→ **EXERCISE BRIEF**: Only the stretch of the listing below that runs from the line with "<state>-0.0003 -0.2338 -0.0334" through the line with "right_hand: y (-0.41" is to be printed, exactly and with both ends.

╭──

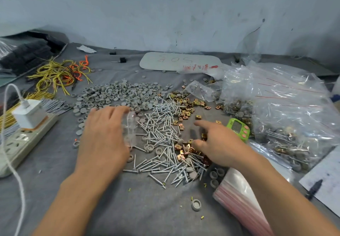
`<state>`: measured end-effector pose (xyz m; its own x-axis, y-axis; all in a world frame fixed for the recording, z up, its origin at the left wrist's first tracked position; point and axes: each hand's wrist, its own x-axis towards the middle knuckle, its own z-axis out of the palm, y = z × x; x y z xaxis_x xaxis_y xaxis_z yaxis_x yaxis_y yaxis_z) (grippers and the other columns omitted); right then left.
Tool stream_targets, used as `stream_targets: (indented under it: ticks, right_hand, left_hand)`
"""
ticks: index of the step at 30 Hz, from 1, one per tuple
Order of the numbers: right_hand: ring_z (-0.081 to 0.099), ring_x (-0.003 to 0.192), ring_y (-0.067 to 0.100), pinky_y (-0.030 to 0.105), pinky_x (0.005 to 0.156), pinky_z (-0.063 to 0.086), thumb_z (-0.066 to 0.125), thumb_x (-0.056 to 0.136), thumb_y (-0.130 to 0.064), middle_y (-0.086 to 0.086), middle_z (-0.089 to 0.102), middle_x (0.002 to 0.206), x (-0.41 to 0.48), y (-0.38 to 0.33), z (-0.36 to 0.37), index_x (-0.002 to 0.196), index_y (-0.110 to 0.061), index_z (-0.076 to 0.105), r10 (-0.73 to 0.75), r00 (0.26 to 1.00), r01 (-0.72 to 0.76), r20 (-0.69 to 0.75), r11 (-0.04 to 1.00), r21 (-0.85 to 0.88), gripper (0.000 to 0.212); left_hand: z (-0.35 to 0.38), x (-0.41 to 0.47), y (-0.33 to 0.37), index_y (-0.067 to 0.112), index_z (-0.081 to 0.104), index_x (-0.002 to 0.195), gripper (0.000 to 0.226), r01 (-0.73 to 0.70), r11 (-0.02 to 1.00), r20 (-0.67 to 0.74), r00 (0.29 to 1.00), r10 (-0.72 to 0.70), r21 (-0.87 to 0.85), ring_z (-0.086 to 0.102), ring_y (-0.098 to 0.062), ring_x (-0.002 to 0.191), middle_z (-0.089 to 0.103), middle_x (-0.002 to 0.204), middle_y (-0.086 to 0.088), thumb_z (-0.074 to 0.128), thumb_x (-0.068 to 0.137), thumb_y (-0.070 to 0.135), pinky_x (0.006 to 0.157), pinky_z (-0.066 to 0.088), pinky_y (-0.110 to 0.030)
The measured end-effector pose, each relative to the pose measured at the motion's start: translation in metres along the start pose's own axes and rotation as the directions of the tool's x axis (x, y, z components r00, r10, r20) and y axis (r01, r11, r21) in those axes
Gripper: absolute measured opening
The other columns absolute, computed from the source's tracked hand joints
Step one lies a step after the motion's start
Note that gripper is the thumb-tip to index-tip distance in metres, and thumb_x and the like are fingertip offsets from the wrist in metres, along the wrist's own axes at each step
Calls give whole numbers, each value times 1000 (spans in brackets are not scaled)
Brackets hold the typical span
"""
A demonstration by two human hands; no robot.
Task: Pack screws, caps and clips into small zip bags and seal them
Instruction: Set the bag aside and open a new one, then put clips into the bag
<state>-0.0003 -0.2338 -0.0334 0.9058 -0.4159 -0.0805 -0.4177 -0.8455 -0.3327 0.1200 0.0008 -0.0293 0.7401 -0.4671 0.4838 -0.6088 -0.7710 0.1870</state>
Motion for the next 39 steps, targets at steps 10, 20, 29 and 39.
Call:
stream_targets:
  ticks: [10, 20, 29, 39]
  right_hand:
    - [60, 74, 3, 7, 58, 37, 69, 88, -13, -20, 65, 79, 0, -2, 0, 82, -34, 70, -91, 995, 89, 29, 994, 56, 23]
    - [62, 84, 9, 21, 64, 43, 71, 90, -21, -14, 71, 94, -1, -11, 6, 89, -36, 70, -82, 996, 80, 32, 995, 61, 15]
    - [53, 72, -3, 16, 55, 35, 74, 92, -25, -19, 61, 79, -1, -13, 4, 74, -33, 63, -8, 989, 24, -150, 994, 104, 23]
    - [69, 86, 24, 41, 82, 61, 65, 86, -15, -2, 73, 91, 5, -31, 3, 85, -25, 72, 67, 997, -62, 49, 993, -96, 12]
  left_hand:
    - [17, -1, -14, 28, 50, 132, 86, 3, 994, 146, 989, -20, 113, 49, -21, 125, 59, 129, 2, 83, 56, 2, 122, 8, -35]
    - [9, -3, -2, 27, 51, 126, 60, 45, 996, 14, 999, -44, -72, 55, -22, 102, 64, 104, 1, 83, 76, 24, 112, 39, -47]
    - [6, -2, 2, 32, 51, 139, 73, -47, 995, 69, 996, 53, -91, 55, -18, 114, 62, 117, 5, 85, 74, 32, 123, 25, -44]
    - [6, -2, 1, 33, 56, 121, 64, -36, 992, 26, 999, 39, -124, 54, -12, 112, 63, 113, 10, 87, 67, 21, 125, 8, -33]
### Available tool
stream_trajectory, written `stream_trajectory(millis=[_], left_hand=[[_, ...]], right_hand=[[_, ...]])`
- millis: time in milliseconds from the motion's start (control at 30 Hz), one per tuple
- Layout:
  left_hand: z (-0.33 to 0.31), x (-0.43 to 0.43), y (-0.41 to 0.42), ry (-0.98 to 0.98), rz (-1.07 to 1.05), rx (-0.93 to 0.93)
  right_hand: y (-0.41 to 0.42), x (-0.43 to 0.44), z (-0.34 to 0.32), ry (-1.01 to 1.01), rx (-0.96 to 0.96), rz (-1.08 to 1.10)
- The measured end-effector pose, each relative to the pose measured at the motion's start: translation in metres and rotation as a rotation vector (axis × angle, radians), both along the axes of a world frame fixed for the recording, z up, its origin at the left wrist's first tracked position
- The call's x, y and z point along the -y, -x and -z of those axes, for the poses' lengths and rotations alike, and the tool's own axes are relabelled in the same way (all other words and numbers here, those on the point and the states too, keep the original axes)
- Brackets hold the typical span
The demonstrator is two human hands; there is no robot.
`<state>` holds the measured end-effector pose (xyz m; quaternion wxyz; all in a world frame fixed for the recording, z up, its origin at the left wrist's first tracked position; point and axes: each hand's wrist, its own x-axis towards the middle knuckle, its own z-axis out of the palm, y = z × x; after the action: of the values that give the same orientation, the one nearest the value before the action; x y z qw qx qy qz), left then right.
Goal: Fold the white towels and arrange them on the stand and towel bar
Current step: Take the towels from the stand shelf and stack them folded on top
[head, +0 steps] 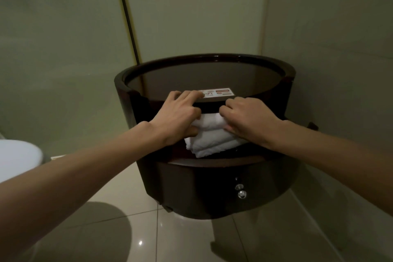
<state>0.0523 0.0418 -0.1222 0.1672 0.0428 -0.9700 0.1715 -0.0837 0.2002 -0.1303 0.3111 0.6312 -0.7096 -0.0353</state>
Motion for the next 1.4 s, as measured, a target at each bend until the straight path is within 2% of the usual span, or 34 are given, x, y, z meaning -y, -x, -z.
stream_trajectory(millis=[133, 300, 367, 567, 767, 867, 1067, 1267, 1400], left_hand=[[-0.002, -0.001, -0.012, -0.105, 0.059, -0.064], [-0.004, -0.003, -0.029, -0.327, 0.112, -0.073], [-0.007, -0.005, -0.033, -0.361, 0.127, -0.073], [-0.016, -0.004, -0.040, -0.367, 0.036, 0.017], [-0.024, -0.008, -0.030, -0.234, -0.106, 0.061], [-0.031, -0.007, -0.034, -0.271, -0.070, -0.016], [-0.048, 0.000, -0.034, -0.547, 0.008, -0.306], [-0.092, 0.012, -0.015, -0.766, 0.106, -0.447], [-0.128, 0.023, -0.002, -0.814, 0.190, -0.487]], right_hand=[[0.004, -0.010, -0.003, -0.046, -0.009, 0.059], [0.008, -0.016, -0.004, -0.063, -0.015, 0.089], [0.006, -0.015, -0.003, -0.085, -0.028, 0.078], [0.002, -0.012, -0.015, -0.067, 0.087, 0.048], [-0.002, -0.016, -0.028, -0.049, 0.269, 0.060], [-0.006, -0.020, -0.033, 0.003, 0.327, 0.039], [-0.011, -0.023, -0.061, 0.186, 0.549, -0.049], [0.007, -0.010, -0.105, 0.348, 0.586, -0.072], [0.023, -0.001, -0.135, 0.400, 0.594, -0.055]])
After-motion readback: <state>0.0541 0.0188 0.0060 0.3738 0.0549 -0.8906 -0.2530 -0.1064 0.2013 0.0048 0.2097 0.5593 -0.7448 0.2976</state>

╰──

→ **RESULT OF THIS TASK**:
<state>-0.0003 -0.2338 -0.0334 0.9058 -0.4159 -0.0805 -0.4177 -0.8455 -0.3327 0.1200 0.0008 -0.0293 0.7401 -0.4671 0.4838 -0.6088 -0.7710 0.1870</state>
Motion for the next 39 steps, targets at steps 10, 20, 29 and 39.
Call:
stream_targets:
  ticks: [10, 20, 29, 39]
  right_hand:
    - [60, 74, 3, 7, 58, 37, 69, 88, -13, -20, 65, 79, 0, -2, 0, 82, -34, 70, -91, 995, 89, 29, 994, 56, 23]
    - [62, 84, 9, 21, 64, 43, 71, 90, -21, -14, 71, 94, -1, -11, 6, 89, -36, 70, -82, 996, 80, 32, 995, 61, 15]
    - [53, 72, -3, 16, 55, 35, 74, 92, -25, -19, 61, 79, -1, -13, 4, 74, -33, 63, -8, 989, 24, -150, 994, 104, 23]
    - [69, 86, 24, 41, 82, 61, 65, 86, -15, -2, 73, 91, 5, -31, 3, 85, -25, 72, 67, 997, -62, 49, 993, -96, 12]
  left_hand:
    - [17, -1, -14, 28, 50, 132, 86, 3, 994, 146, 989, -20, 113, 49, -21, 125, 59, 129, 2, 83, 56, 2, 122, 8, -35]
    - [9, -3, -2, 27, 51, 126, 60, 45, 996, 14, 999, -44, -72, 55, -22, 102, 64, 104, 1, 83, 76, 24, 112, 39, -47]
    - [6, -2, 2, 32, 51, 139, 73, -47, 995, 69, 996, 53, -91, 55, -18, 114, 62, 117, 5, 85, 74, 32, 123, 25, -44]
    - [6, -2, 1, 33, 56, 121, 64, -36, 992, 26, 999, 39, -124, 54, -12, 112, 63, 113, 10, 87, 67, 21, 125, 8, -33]
### Available tool
stream_trajectory, written `stream_trajectory(millis=[_], left_hand=[[_, ...]], right_hand=[[_, ...]])`
- millis: time in milliseconds from the motion's start (control at 30 Hz), one per tuple
- Layout:
  left_hand: z (-0.33 to 0.31), x (-0.43 to 0.43), y (-0.41 to 0.42), ry (-0.98 to 0.98), rz (-1.07 to 1.05), rx (-0.93 to 0.93)
  right_hand: y (-0.41 to 0.42), x (-0.43 to 0.44), z (-0.34 to 0.32), ry (-1.01 to 1.01), rx (-0.96 to 0.96), rz (-1.08 to 1.10)

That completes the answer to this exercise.